Maria Hadley shows a book mark and a progress report from Ridwan her sponsored child in Indonesia.
Some time ago, in a suburban Massachusetts town, high school student Maria Hadley made a New Year’s resolution to “do something better.” She didn’t know it would lead to her touching the life of a young boy living in poverty a world away.
Even then, pieces of Maria’s life had begun to align such that sponsoring a child through ChildFund would be a natural step. One piece is her summer job at a local farm stand, where the new high school graduate will spend her fifth summer selling flowers and produce. “I love it more than anything,” she says. Many of her coworkers are Guatemalan immigrants who work long and hard to support their families back home, and Maria hears their stories of struggle and poverty.

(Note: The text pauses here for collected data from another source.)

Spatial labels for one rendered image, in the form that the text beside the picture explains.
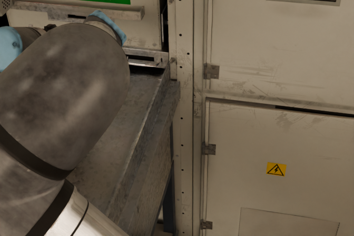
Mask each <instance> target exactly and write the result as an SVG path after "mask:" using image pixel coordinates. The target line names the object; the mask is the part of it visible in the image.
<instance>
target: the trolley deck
mask: <svg viewBox="0 0 354 236"><path fill-rule="evenodd" d="M157 81H158V80H154V79H149V78H140V77H131V76H130V86H129V90H128V93H127V96H126V99H125V101H124V103H123V105H122V107H121V108H120V110H119V112H118V114H117V115H116V117H115V118H114V120H113V121H112V123H111V125H110V126H109V127H108V128H107V130H106V131H105V132H104V134H103V135H102V136H101V138H100V139H99V140H98V142H97V143H96V144H95V146H94V147H93V148H92V149H91V150H90V151H89V153H88V154H87V155H86V156H85V157H84V159H83V160H82V161H81V162H80V163H79V164H78V165H77V166H76V168H75V169H74V170H73V171H72V172H71V173H70V174H69V175H68V176H67V177H66V179H67V180H68V181H70V182H71V183H72V184H73V185H74V186H75V187H76V189H77V191H78V193H79V194H80V195H82V196H83V197H84V198H86V199H87V200H88V201H89V202H90V203H91V204H93V205H94V206H95V207H96V208H97V209H98V210H100V211H101V212H102V213H104V211H105V208H106V206H107V203H108V201H109V199H110V196H111V194H112V191H113V189H114V186H115V184H116V182H117V179H118V177H119V174H120V171H121V169H122V167H123V164H124V162H125V159H126V157H127V154H128V152H129V150H130V147H131V145H132V142H133V140H134V137H135V135H136V132H137V130H138V128H139V125H140V123H141V120H142V117H143V115H144V113H145V110H146V108H147V105H148V103H149V101H150V98H151V96H152V93H153V91H154V88H155V86H156V83H157ZM179 99H180V81H179V82H172V81H171V83H170V86H169V89H168V91H167V94H166V96H165V99H164V102H163V104H162V107H161V110H160V112H159V116H158V118H157V121H156V123H155V126H154V129H153V131H152V134H151V137H150V140H149V142H148V145H147V147H146V150H145V153H144V155H143V158H142V161H141V164H140V167H139V169H138V172H137V174H136V177H135V180H134V182H133V185H132V188H131V190H130V194H129V196H128V199H127V201H126V204H125V207H124V209H123V212H122V215H121V217H120V220H119V223H118V225H117V226H118V227H120V228H121V229H122V230H123V231H124V232H125V233H127V234H128V235H129V236H134V232H135V229H136V226H137V224H138V221H139V218H140V215H141V212H142V209H143V206H144V203H145V200H146V197H147V194H148V191H149V188H150V185H151V182H152V179H153V176H154V173H155V170H156V167H157V164H158V161H159V158H160V155H161V152H162V149H163V146H164V144H165V140H166V137H167V135H168V132H169V129H170V126H171V123H172V120H173V117H174V114H175V110H176V107H177V105H178V102H179Z"/></svg>
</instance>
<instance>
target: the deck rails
mask: <svg viewBox="0 0 354 236"><path fill-rule="evenodd" d="M170 83H171V80H170V73H169V62H168V63H167V66H166V68H165V71H164V73H163V76H162V78H161V79H158V81H157V83H156V86H155V88H154V91H153V93H152V96H151V98H150V101H149V103H148V105H147V108H146V110H145V113H144V115H143V117H142V120H141V123H140V125H139V128H138V130H137V132H136V135H135V137H134V140H133V142H132V145H131V147H130V150H129V152H128V154H127V157H126V159H125V162H124V164H123V167H122V169H121V171H120V174H119V177H118V179H117V182H116V184H115V186H114V189H113V191H112V194H111V196H110V199H109V201H108V203H107V206H106V208H105V211H104V213H103V214H104V215H105V216H107V217H108V218H109V219H110V220H111V221H113V222H114V223H115V224H116V225H118V223H119V220H120V217H121V215H122V212H123V209H124V207H125V204H126V201H127V199H128V196H129V194H130V190H131V188H132V185H133V182H134V180H135V177H136V174H137V172H138V169H139V167H140V164H141V161H142V158H143V155H144V153H145V150H146V147H147V145H148V142H149V140H150V137H151V134H152V131H153V129H154V126H155V123H156V121H157V118H158V116H159V112H160V110H161V107H162V104H163V102H164V99H165V96H166V94H167V91H168V89H169V86H170Z"/></svg>
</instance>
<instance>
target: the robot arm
mask: <svg viewBox="0 0 354 236"><path fill-rule="evenodd" d="M126 39H127V37H126V35H125V34H124V32H123V31H122V30H121V29H120V28H119V27H118V26H117V25H116V24H115V23H114V22H113V21H112V20H111V19H110V18H109V17H107V16H106V15H105V14H104V13H103V12H101V11H100V10H95V11H94V12H93V13H92V14H90V15H89V16H88V17H87V19H86V20H85V21H84V22H83V23H69V24H64V25H60V26H56V24H48V25H47V26H45V27H44V29H43V28H39V27H33V25H32V24H29V25H28V27H10V26H3V27H0V72H1V74H0V236H129V235H128V234H127V233H125V232H124V231H123V230H122V229H121V228H120V227H118V226H117V225H116V224H115V223H114V222H113V221H111V220H110V219H109V218H108V217H107V216H105V215H104V214H103V213H102V212H101V211H100V210H98V209H97V208H96V207H95V206H94V205H93V204H91V203H90V202H89V201H88V200H87V199H86V198H84V197H83V196H82V195H80V194H79V193H78V191H77V189H76V187H75V186H74V185H73V184H72V183H71V182H70V181H68V180H67V179H66V177H67V176H68V175H69V174H70V173H71V172H72V171H73V170H74V169H75V168H76V166H77V165H78V164H79V163H80V162H81V161H82V160H83V159H84V157H85V156H86V155H87V154H88V153H89V151H90V150H91V149H92V148H93V147H94V146H95V144H96V143H97V142H98V140H99V139H100V138H101V136H102V135H103V134H104V132H105V131H106V130H107V128H108V127H109V126H110V125H111V123H112V121H113V120H114V118H115V117H116V115H117V114H118V112H119V110H120V108H121V107H122V105H123V103H124V101H125V99H126V96H127V93H128V90H129V86H130V69H129V63H128V60H127V57H126V55H125V53H124V51H123V49H122V46H123V44H124V42H125V41H126Z"/></svg>
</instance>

There was also the community service requirement for her school’s National Honor Society chapter, which brought her to a meal center in a neighboring town. Her whole family decided to volunteer there together on Thursday nights, serving meals to homeless people. “The only difference between the food servers and the recipients is our backgrounds, the different courses our lives took,” Maria wrote in an award-winning essay about the experience.

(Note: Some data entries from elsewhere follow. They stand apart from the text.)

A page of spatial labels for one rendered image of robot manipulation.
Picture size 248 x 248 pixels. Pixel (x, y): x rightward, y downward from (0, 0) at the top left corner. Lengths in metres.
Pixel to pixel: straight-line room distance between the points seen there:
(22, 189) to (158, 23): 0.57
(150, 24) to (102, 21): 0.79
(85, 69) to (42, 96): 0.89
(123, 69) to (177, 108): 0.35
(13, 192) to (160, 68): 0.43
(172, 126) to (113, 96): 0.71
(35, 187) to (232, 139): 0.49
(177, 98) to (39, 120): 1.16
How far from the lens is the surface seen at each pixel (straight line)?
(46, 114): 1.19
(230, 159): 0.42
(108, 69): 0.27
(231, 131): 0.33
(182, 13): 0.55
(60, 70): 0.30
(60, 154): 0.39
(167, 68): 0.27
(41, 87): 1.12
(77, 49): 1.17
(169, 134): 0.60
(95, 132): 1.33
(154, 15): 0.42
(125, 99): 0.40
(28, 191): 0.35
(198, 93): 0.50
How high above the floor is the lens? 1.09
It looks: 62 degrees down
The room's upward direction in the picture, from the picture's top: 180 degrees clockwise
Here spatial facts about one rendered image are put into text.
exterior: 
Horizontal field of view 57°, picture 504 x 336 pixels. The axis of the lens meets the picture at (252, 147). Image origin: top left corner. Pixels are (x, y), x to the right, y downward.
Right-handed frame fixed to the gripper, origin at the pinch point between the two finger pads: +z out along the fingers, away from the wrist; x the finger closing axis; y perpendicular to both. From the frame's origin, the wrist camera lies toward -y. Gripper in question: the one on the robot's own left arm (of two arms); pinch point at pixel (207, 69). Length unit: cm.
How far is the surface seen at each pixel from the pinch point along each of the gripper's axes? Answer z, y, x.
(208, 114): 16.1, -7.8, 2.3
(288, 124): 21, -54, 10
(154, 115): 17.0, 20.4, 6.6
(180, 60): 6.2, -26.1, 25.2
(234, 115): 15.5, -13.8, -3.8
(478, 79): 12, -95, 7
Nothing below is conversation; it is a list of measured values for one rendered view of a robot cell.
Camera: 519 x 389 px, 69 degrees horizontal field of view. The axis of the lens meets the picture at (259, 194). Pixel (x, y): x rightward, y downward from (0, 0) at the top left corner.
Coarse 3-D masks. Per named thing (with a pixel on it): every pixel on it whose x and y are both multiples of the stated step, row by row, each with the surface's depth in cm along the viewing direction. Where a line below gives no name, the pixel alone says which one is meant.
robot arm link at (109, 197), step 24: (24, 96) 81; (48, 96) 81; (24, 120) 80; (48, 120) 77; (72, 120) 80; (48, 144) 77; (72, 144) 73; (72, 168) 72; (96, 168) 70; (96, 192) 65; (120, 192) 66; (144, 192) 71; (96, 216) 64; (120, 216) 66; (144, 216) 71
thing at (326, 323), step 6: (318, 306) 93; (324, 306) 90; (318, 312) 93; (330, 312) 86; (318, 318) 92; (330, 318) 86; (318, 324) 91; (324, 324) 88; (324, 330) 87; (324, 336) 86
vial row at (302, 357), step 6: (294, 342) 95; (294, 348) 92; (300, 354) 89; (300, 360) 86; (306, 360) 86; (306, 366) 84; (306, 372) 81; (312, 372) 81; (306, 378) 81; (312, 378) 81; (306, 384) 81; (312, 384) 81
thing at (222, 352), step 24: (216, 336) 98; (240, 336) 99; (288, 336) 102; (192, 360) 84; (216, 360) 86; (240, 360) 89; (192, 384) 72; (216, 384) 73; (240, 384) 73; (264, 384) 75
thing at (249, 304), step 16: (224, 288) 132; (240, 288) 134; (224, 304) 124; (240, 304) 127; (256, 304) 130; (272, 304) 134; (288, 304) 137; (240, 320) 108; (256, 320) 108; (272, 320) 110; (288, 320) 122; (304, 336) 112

Perhaps the sensitivity sparked by Maria’s exposure to poverty both local and global ensured that ChildFund’s commercials would grab her attention. “I wondered why everyone didn’t pick up the phone and call immediately if it meant helping one of those adorable children,” Maria says. “I promised myself that one day I would help one of them, and when I was 15 I realized I had the means to do so.” She could think of no better way to spend her earnings from her paper route.
Soon after she signed up, ChildFund sent Maria information about her sponsored child, an 8-year-old boy named Ridwan, who lives in Indonesia. “The first time I received a correspondence with Ridwan, I cried,” she remembers.

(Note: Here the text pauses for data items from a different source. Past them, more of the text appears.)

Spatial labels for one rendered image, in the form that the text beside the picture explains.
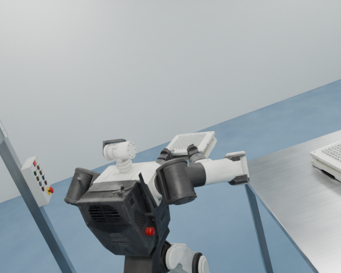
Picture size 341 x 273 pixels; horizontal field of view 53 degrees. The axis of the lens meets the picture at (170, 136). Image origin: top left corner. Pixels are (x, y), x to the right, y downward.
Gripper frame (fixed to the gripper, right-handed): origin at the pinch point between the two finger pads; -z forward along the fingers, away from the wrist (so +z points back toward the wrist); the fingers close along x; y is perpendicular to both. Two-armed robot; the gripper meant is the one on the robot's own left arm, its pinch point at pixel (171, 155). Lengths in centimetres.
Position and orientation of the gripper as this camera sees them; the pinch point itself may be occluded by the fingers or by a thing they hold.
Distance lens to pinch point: 185.9
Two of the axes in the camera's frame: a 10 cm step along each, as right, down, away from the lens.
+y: 8.4, -0.4, -5.4
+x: 2.9, 8.7, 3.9
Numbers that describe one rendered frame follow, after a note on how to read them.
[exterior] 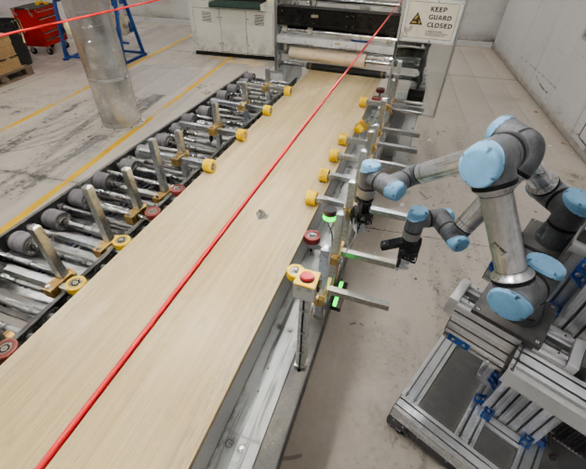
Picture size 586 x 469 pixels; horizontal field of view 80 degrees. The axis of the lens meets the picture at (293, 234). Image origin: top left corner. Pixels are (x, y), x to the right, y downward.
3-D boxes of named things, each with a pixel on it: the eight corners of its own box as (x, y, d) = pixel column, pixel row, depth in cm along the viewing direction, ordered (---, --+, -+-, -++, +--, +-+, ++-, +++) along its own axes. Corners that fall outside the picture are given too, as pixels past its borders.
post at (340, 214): (335, 283, 184) (346, 209, 152) (333, 288, 181) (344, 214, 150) (328, 281, 185) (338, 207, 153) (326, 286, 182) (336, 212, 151)
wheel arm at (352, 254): (394, 265, 168) (396, 259, 165) (393, 270, 166) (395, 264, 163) (307, 244, 178) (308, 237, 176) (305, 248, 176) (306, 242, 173)
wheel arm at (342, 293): (388, 306, 151) (390, 300, 148) (387, 313, 148) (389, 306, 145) (292, 280, 161) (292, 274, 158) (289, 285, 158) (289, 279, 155)
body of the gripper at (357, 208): (353, 226, 148) (357, 203, 140) (351, 213, 154) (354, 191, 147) (371, 226, 148) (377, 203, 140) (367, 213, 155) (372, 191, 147)
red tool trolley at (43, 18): (72, 46, 758) (56, 2, 705) (50, 56, 701) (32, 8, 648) (51, 46, 761) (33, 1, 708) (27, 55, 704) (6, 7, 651)
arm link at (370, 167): (373, 170, 129) (356, 161, 134) (368, 194, 137) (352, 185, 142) (388, 164, 133) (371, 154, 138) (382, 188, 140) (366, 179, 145)
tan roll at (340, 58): (418, 72, 348) (421, 59, 340) (417, 75, 339) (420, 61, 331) (282, 56, 381) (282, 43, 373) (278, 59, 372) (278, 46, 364)
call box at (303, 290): (319, 288, 115) (321, 272, 110) (312, 304, 110) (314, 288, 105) (299, 283, 116) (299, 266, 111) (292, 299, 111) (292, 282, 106)
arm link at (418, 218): (434, 213, 141) (414, 215, 139) (427, 234, 148) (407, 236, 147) (425, 202, 146) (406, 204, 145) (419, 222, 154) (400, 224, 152)
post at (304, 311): (308, 361, 143) (314, 288, 114) (304, 372, 140) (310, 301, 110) (297, 357, 144) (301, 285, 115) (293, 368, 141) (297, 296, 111)

“I knew I was going to get a picture and a life story, but I didn’t know I was going to get a handwritten letter from his mother and pictures that he drew. She told me they considered me a part of their family. It made everything so real — in that moment, I knew that I was making a difference to someone, and the feeling was overwhelming.”
Sponsoring a child truly is a very humbling experience, and I don't think I was totally prepared for that feeling.— Maria Hadley
Maria learned that Ridwan, now 10, and a younger sister live with his parents, who are rice farmers. A lack of irrigation leaves them able to harvest only once a year — not enough to provide for the family’s necessities. “His mother says he loves flying kites and playing marbles,” says Maria. “She told me that he wants to be in the army because he saw soldiers on TV and thought they were ‘very dashing.’”
The relationship of sponsorship has surprised Maria a little. “Going into this, I had the mindset that this was just a small thing to boost my conscience,” she says. “But now I realize that for his family this means so much more. Ridwan promised to ‘study hard in order not to make [me] upset.’ Being upset had obviously never entered my mind, but it showed me how important this is to his family. Sponsoring a child truly is a very humbling experience, and I don't think I was totally prepared for that feeling.” Maria saves all Ridwan’s correspondence, the school progress reports and hand-drawn book marks.
Maria will be studying hard as well this fall as she heads to Boston University with a plan to double major in linguistics and nutrition. “They’re totally unrelated, but I couldn’t make up my mind,” she says. Linguistics reflects her interest in the global community, and nutrition harks back to her farm stand experience and, she says, “a desire to help others live healthy lives.”
No doubt Maria’s interests will come together and take her to surprising places — and she and Ridwan will continue to inspire each other all along the way.